Please copy out the entries below exactly, beginning with the line that contains "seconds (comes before" and ending with the line that contains "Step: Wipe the", and include nothing outside that span.

(The input Opens)

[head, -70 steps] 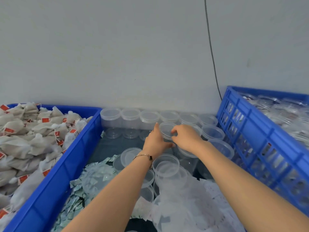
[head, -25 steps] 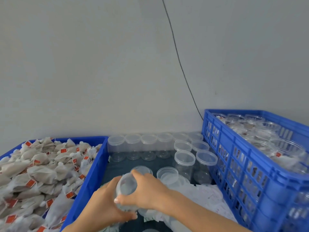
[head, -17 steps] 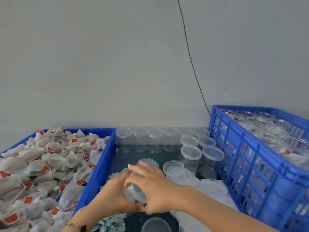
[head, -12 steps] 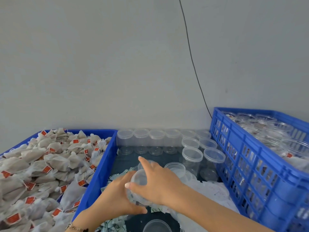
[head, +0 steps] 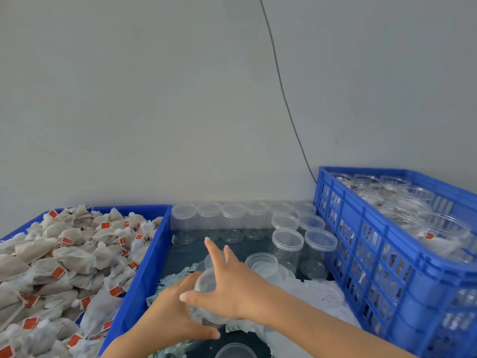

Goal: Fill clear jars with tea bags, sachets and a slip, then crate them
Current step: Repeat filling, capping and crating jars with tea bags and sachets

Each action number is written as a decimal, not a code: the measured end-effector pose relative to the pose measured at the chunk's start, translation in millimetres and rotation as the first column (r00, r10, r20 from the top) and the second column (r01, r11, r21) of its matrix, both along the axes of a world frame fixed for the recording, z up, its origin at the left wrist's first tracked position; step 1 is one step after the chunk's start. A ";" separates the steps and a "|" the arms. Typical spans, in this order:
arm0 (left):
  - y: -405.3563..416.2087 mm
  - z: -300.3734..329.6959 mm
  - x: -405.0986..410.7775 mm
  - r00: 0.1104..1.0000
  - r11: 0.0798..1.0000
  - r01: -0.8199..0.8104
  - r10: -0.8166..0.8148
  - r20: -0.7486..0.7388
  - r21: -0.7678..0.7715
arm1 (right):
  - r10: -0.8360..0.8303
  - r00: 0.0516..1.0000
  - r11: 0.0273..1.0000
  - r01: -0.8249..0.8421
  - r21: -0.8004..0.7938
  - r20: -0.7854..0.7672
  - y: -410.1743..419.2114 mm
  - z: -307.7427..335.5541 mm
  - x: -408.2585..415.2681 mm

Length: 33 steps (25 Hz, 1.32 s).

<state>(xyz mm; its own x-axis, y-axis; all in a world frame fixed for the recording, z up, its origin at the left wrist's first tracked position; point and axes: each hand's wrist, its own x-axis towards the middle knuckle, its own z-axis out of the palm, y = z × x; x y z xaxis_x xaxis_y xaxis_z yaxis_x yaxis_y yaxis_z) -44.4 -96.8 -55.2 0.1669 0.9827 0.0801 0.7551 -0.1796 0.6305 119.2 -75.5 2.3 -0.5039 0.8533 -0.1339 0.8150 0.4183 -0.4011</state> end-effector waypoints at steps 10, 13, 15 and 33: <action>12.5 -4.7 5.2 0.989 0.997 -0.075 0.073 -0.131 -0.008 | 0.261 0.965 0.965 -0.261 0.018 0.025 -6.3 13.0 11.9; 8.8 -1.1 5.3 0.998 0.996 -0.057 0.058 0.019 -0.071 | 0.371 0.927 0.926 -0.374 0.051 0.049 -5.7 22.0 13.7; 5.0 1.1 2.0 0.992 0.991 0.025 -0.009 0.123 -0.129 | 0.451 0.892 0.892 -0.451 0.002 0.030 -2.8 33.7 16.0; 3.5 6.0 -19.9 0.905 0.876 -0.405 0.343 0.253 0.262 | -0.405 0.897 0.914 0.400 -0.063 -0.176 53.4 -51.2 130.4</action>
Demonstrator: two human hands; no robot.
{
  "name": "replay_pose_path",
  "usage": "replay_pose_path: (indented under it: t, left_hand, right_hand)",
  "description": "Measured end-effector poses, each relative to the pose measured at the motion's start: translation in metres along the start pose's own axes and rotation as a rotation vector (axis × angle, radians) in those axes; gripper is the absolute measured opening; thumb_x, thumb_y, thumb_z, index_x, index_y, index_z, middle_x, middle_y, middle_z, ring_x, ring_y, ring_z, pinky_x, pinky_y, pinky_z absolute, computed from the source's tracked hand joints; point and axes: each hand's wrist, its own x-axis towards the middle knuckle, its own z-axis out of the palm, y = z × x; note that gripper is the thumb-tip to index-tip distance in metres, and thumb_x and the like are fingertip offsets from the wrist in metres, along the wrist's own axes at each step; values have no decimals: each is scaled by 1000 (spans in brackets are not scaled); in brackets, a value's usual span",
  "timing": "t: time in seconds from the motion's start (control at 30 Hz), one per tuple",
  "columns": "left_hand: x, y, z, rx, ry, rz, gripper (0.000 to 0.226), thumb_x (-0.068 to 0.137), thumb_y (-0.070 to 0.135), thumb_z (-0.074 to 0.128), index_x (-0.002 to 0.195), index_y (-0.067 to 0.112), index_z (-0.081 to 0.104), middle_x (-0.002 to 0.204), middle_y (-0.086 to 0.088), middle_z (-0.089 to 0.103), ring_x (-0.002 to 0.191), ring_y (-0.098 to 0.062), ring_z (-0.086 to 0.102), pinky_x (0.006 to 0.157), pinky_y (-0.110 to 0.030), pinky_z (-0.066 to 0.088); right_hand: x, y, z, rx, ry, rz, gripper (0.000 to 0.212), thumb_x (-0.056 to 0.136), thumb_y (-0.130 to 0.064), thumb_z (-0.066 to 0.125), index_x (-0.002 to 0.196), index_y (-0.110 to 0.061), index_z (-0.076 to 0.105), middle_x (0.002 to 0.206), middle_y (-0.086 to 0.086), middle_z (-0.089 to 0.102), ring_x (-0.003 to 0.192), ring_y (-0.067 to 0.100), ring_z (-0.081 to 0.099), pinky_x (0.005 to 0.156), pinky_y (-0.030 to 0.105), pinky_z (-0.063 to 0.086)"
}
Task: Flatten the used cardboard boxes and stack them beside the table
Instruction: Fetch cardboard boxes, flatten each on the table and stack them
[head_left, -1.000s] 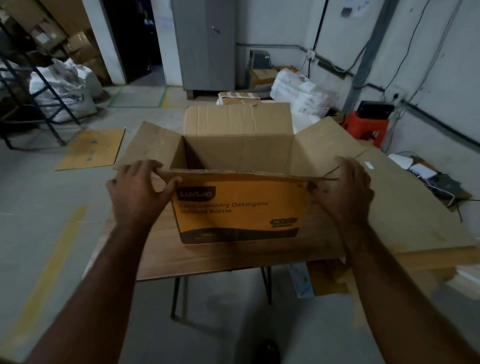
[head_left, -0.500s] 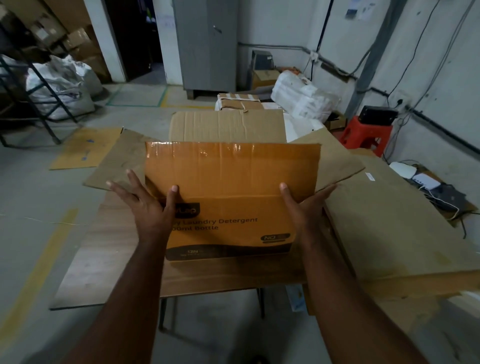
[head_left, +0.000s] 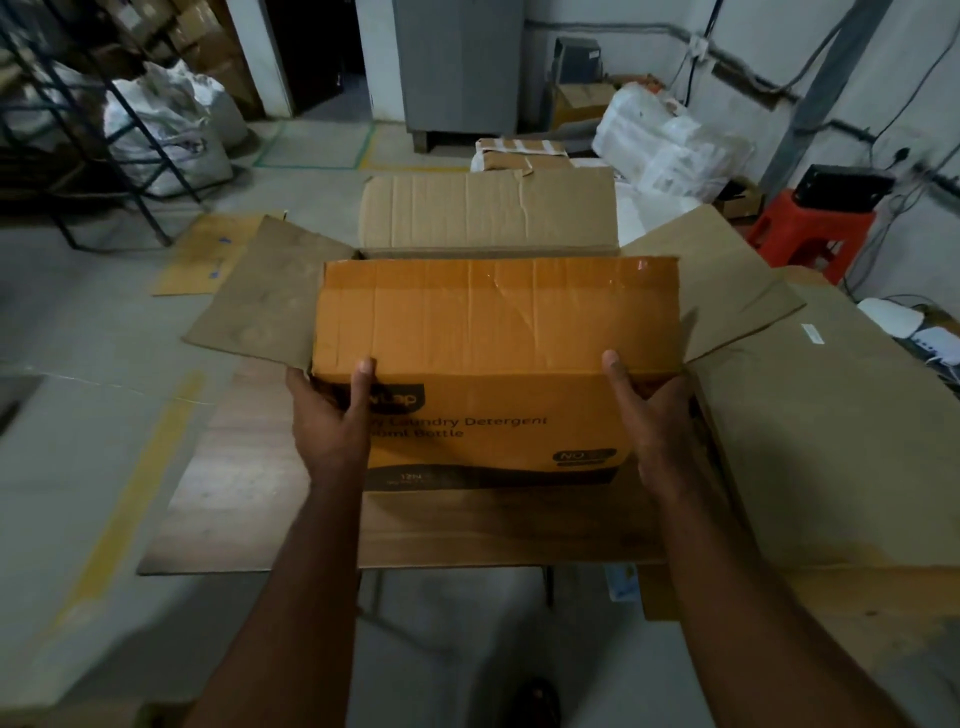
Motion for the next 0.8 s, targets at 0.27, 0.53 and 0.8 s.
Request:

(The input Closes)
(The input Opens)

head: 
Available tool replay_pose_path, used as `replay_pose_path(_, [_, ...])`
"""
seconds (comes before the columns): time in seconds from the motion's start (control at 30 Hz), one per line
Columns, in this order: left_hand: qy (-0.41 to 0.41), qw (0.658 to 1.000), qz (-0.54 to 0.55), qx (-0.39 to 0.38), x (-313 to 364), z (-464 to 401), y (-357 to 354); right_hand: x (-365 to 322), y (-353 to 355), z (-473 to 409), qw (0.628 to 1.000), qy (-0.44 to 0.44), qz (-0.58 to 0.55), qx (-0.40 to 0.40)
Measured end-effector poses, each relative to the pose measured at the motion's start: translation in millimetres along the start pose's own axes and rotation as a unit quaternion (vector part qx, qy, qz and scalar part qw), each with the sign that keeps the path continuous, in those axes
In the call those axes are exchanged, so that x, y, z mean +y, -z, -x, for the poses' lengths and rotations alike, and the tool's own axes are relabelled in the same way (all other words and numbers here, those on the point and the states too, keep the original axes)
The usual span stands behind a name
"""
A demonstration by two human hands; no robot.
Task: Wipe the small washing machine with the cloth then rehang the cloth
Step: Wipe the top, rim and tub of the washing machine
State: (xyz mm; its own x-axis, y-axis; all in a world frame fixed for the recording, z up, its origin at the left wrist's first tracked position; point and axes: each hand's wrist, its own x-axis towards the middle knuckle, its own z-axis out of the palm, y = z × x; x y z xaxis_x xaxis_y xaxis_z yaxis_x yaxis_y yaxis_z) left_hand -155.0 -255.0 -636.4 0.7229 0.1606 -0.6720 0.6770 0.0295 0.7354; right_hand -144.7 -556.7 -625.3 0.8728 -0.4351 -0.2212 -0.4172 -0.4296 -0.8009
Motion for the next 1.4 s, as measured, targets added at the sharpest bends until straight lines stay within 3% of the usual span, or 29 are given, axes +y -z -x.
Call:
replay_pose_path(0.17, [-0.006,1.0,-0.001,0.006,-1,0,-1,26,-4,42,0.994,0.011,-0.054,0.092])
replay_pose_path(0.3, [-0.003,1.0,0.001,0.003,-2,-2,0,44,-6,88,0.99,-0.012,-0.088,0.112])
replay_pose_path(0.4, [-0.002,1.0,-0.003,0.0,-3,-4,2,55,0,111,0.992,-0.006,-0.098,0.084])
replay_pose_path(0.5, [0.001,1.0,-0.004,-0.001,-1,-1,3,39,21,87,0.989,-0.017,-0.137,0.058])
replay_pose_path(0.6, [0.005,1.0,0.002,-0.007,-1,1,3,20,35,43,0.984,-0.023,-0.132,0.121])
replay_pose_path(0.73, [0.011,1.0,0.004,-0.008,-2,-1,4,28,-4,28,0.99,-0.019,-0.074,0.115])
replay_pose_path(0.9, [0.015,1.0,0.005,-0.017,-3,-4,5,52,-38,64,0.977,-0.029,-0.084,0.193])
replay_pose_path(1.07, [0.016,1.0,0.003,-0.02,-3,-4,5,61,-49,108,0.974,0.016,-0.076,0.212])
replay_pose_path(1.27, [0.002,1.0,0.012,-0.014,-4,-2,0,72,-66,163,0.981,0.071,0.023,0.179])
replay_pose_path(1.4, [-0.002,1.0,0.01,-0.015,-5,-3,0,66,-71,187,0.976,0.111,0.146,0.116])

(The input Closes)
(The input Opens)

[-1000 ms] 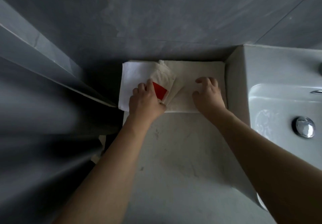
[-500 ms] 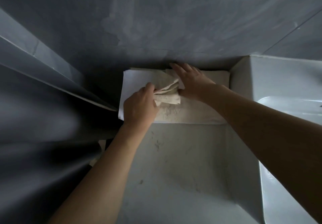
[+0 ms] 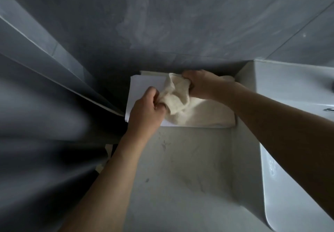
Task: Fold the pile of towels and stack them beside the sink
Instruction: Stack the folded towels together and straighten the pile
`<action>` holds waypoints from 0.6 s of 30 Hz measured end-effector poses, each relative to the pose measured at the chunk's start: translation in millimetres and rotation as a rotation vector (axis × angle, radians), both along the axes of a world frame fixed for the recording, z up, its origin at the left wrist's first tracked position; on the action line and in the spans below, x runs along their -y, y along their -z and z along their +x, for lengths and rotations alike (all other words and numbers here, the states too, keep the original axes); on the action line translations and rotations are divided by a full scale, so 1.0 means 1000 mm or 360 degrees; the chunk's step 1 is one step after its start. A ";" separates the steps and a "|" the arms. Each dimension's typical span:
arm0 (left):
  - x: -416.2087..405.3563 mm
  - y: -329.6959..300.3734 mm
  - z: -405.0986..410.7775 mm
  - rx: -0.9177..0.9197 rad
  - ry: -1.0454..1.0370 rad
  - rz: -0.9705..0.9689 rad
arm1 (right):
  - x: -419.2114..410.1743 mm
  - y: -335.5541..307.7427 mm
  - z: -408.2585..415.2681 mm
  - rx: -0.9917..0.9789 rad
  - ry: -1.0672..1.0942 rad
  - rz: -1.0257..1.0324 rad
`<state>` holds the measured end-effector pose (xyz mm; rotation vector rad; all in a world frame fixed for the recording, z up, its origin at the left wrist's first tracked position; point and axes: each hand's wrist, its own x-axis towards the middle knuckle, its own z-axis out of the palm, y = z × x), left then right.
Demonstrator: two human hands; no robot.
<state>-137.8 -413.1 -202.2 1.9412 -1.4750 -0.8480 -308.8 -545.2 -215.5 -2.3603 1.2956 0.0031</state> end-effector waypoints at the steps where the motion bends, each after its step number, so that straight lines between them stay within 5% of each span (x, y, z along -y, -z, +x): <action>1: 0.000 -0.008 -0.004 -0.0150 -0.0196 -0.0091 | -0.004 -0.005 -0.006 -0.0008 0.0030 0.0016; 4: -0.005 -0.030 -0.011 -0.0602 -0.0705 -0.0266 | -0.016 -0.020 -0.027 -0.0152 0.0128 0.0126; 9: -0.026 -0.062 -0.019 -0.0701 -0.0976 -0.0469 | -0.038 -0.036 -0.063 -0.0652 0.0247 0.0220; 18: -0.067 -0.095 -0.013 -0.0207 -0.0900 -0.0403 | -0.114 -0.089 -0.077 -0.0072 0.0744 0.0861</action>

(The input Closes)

▸ **Response for this exercise**
seconds (comes before the columns): time in seconds from the motion's start (control at 30 Hz), one per line
Columns, in this order: left_hand: qy (-0.41 to 0.41), qw (0.658 to 1.000), qz (-0.54 to 0.55), qx (-0.39 to 0.38), x (-313 to 364), z (-464 to 401), y (-357 to 354); right_hand: x (-365 to 322), y (-353 to 355), z (-473 to 409), qw (0.628 to 1.000), qy (-0.44 to 0.44), qz (-0.58 to 0.55), qx (-0.40 to 0.40)
Measured end-effector poses, each relative to the pose measured at the motion's start: translation in millimetres along the start pose's own axes and rotation as a unit quaternion (vector part qx, qy, qz and scalar part qw), each with the sign that keeps the path continuous, in those axes
In the call those axes are exchanged, so that x, y, z mean +y, -z, -x, for the poses' lengths and rotations alike, and the tool's own axes are relabelled in the same way (all other words and numbers here, those on the point and the states too, keep the original axes)
The usual span stands behind a name
"""
A demonstration by two human hands; no robot.
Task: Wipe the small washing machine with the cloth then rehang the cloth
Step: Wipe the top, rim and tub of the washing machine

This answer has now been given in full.